Batch Inference Toolkit

Batch Inference Toolkit(batch-inference) is a Python package that batches model input tensors coming from multiple users dynamically, executes the model, un-batches output tensors and then returns them back to each user respectively. This will improve system throughput because of a better cache locality. The entire process is transparent to developers.

How Batching Inference Works

Installation

Install from Pip (Coming Soon)

python -m pip install batch-inference --upgrade

Build and Install from Source

git clone https://github.com/microsoft/batch-inference.git
cd python
python -m pip install -e .

# if you want to format the code before commit
pip install pre-commit
pre-commit install

# run unittests
python -m unittest discover tests

Example

import threading
import numpy as np
from batch_inference import batching


@batching(max_batch_size=32)
class MyModel:
    def __init__(self, k, n):
        self.weights = np.random.randn((k, n)).astype("f")

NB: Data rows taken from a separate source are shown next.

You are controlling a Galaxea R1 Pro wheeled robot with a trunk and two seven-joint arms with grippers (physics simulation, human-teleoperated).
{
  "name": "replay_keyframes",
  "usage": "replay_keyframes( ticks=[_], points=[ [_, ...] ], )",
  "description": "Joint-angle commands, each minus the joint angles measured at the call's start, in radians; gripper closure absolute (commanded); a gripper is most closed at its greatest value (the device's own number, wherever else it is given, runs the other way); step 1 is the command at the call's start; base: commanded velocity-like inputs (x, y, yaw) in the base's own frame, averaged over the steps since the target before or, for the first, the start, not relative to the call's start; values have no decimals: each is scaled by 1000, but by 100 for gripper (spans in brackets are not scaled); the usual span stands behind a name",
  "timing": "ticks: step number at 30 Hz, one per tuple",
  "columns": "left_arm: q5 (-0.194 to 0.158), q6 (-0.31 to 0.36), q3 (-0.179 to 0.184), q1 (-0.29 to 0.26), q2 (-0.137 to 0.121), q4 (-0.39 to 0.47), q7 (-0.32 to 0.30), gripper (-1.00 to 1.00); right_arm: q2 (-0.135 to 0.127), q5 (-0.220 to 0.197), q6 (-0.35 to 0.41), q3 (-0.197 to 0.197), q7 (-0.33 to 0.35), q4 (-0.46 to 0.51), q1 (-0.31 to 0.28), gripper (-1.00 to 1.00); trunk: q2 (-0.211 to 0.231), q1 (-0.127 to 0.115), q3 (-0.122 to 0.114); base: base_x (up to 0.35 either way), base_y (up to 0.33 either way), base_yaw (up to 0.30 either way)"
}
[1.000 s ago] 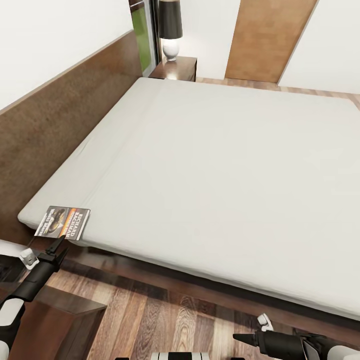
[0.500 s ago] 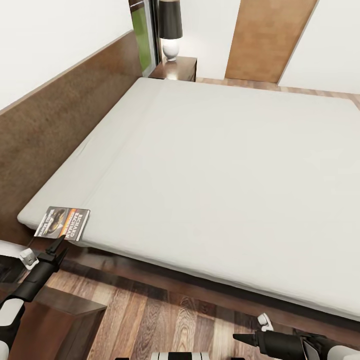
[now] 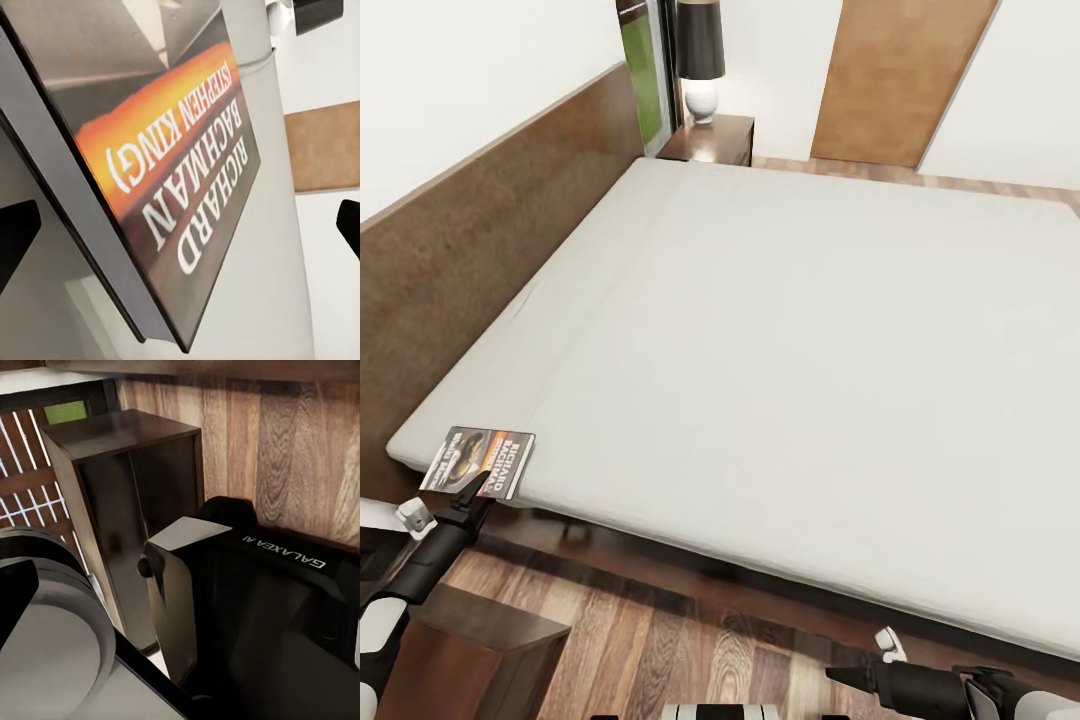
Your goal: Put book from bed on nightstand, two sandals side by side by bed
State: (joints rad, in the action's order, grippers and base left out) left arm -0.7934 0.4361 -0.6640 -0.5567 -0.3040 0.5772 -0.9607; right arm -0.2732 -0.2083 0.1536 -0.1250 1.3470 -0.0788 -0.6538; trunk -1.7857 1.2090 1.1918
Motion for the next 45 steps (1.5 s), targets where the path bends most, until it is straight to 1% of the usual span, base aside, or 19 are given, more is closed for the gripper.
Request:
replay_keyframes(
  ticks=[1,10,11,35,45],
  points=[
    [-9,9,-1,-1,0,0,-3,-100,0,-11,10,-8,4,-3,-1,-100,0,0,0,3,0,0],
    [-9,9,-2,-1,0,-2,-3,-100,0,-11,10,-8,4,-3,-1,-100,0,0,0,0,0,0],
    [-9,9,-2,-1,0,-3,-2,100,0,-11,10,-7,4,-3,-1,-100,0,0,0,0,0,0],
    [-9,9,-2,-1,0,-5,-2,100,0,-11,11,-8,4,-3,-1,-100,0,0,0,0,0,0],
    [-9,10,-6,-1,0,-5,-3,100,0,-11,10,-8,4,-3,-1,-100,70,-38,-31,0,0,0]
  ],
)
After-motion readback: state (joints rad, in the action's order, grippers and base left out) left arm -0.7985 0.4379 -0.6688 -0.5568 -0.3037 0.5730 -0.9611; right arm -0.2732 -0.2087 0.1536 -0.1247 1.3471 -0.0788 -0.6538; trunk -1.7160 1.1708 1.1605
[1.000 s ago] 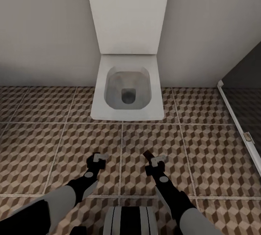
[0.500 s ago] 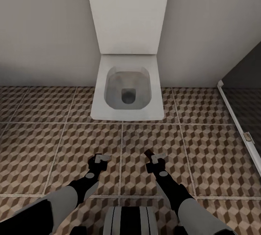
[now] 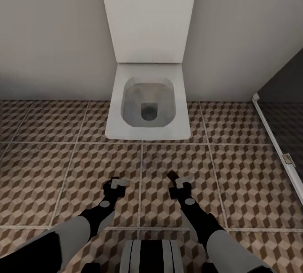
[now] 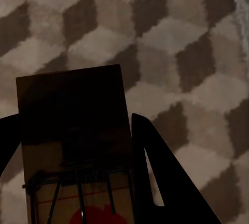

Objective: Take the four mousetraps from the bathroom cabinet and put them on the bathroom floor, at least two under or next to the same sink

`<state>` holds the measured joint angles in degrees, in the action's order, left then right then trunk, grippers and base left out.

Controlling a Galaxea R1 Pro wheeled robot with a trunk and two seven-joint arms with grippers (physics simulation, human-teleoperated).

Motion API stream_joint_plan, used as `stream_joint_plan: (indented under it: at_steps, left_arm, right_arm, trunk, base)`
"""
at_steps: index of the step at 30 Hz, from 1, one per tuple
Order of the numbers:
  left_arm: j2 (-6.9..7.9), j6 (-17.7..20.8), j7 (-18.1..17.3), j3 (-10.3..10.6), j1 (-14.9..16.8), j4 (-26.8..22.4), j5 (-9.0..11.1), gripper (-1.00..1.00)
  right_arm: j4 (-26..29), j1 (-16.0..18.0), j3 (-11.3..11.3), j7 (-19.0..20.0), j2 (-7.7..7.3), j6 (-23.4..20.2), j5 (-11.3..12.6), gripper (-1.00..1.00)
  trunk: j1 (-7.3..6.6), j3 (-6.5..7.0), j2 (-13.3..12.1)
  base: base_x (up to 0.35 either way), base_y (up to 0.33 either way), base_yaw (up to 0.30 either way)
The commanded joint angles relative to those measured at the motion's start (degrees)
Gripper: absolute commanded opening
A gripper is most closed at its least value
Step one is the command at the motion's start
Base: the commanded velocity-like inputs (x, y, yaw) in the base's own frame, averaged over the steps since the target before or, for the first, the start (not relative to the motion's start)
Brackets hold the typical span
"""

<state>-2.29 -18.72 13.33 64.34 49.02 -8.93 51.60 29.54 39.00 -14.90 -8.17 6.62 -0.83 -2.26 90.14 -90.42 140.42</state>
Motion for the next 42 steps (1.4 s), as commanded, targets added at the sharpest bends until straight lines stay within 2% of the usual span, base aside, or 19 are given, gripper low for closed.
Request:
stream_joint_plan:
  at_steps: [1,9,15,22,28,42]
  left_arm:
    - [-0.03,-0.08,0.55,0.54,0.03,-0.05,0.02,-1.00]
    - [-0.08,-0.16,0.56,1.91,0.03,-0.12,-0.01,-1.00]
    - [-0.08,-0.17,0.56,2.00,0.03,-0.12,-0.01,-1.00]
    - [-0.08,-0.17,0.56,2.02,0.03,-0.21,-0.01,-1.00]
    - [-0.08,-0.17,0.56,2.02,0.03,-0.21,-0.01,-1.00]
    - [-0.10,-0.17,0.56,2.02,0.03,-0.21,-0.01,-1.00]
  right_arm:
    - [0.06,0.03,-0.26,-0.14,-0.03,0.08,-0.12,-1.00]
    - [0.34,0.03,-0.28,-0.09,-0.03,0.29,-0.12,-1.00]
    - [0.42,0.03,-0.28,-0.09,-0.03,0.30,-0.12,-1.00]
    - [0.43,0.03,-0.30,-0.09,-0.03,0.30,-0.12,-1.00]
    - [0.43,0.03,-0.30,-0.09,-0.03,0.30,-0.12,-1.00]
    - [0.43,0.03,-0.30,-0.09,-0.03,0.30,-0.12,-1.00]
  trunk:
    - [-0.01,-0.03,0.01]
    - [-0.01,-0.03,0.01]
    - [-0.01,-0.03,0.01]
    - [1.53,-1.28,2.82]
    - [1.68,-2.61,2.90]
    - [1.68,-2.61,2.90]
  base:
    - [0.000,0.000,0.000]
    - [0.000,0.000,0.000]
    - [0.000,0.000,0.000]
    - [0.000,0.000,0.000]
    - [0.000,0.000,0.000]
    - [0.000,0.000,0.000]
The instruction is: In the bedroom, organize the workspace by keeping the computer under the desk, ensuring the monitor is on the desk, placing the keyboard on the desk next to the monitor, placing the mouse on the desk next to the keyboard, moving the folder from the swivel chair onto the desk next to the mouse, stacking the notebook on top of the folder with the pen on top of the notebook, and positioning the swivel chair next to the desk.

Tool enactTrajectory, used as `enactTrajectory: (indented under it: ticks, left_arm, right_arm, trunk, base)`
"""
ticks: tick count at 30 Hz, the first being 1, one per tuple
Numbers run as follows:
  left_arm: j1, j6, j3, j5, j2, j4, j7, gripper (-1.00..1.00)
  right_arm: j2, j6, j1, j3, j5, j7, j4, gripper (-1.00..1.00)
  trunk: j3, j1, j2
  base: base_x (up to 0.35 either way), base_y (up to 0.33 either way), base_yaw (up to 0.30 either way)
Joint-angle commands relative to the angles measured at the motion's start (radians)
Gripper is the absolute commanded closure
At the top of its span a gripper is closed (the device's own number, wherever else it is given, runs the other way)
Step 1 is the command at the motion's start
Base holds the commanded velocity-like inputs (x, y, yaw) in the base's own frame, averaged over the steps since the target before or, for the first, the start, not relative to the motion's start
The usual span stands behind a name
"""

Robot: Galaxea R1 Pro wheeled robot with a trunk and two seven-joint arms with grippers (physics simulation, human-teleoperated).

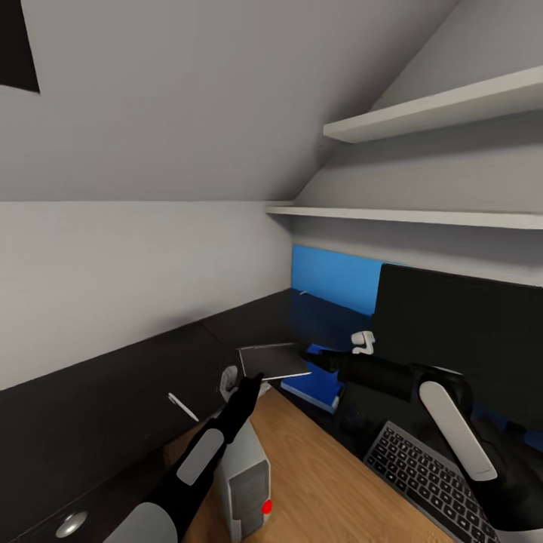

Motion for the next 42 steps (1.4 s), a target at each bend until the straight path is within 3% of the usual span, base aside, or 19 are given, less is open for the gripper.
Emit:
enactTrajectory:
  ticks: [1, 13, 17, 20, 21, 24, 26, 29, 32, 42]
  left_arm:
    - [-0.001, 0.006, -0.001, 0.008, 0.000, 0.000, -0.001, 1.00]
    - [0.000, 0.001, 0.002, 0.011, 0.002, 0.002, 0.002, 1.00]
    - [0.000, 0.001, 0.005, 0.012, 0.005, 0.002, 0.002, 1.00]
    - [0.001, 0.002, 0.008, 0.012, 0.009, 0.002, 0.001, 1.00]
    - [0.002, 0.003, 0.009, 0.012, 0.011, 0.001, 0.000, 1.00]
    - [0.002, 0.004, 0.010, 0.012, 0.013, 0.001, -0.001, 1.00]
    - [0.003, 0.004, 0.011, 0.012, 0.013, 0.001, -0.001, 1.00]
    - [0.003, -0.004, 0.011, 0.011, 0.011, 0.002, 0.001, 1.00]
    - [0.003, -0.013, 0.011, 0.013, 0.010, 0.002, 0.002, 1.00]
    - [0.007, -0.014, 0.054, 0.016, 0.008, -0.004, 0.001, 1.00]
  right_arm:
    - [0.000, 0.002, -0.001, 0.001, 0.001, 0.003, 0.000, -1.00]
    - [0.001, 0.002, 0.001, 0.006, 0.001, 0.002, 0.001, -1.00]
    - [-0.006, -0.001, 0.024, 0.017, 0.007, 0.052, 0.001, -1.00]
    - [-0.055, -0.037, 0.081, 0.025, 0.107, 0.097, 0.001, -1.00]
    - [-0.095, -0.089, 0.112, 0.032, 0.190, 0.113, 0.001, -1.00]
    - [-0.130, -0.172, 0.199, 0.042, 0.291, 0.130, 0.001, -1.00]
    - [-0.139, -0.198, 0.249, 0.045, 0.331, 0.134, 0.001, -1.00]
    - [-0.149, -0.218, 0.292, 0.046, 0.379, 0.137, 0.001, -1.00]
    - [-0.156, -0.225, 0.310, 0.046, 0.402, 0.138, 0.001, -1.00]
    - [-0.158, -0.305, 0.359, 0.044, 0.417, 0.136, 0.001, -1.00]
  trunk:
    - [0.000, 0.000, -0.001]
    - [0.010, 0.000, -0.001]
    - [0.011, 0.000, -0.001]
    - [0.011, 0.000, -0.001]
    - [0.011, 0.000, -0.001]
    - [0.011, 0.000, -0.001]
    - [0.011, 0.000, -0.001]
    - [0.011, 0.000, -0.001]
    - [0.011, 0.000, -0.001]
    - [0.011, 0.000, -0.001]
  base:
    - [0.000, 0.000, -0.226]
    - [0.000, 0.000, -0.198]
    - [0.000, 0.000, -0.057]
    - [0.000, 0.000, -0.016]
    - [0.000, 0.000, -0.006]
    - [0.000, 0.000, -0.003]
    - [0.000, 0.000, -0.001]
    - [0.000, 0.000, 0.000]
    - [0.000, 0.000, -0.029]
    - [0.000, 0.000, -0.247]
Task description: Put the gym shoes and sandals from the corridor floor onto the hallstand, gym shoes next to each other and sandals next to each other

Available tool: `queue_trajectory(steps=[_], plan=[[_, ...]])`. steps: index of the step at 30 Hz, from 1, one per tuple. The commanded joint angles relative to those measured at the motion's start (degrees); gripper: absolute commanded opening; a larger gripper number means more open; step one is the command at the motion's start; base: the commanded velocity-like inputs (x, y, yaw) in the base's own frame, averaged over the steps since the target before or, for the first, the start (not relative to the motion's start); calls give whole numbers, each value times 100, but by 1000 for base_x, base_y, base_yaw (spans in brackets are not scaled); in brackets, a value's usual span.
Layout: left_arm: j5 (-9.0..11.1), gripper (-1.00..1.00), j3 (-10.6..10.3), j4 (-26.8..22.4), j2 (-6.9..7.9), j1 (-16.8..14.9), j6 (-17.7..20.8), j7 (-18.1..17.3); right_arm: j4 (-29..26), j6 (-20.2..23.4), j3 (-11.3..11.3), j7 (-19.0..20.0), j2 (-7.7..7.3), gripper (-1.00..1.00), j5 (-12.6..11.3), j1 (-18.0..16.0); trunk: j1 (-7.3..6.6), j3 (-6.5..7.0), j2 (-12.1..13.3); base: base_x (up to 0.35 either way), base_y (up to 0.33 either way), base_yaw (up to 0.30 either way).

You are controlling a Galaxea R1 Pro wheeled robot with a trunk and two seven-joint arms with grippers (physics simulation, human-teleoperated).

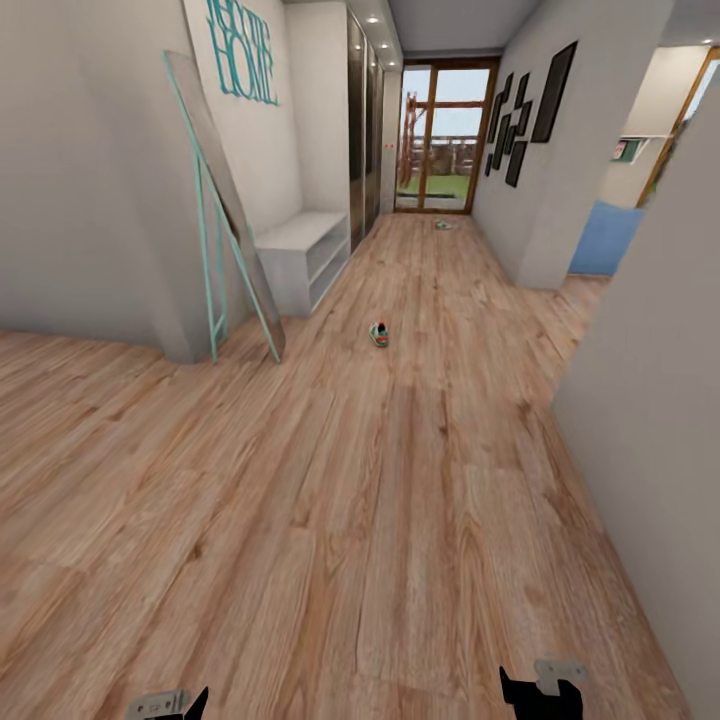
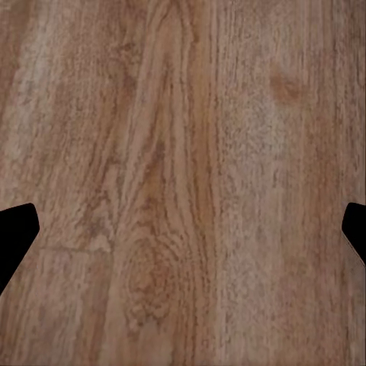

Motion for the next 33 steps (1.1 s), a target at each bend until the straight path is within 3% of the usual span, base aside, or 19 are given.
queue_trajectory(steps=[1, 22, 33], plan=[[57, 100, 19, 7, -1, -4, 6, -59, 5, -22, -47, 16, 1, 100, 34, -4, 3, -4, -1, 340, 0, 0], [57, 100, 21, 7, -3, -4, 4, -59, 9, -12, -40, 1, 7, 100, 37, -4, 3, -4, -1, 340, 0, -3], [57, 100, 20, 6, -3, -4, 4, -59, 9, -12, -44, 1, 7, 100, 34, -4, 3, -4, -1, 340, 0, -203]])
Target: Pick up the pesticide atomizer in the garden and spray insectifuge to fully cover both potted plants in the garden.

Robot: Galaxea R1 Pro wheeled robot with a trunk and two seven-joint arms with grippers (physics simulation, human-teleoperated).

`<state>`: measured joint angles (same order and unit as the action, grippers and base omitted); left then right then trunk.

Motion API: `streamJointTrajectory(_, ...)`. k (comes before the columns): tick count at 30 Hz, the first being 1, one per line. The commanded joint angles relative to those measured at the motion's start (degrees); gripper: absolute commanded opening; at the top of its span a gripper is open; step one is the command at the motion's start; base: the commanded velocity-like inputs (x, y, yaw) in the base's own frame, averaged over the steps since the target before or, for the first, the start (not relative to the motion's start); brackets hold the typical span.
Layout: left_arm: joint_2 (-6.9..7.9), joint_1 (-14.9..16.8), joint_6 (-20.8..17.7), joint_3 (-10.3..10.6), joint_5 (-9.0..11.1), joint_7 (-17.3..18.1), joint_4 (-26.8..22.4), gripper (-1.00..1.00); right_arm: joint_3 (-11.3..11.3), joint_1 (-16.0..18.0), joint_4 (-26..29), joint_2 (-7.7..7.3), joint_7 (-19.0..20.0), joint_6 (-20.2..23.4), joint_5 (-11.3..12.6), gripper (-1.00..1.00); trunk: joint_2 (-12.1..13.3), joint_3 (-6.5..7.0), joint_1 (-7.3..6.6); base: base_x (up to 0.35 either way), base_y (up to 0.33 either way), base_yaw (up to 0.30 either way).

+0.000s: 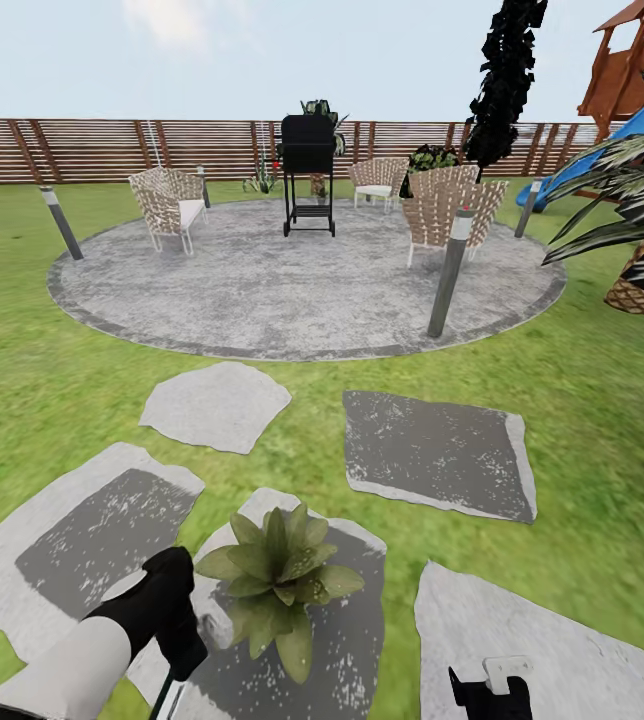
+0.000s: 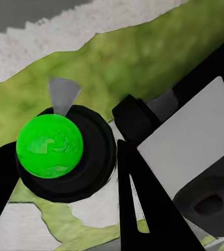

    # x: [batch_size, m, k], self.weights: [k, n]
    def predict_batch(self, x):
        y = np.matmul(x, self.weights)
        return y


with MyModel.host(3, 3) as host:
    def send_requests():
        for _ in range(0, 10):
            x = np.random.randn(1, 3, 3).astype("f")
            y = host.predict(x)

    threads = [threading.Thread(target=send_requests) for i in range(0, 32)]
    [th.start() for th in threads]
    [th.join() for th in threads]

Build the Docs

Run the following commands and open docs/_build/html/index.html in browser.

pip install sphinx myst-parser sphinx-rtd-theme sphinxemoji
cd docs/

make html         # for linux
.\make.bat html   # for windows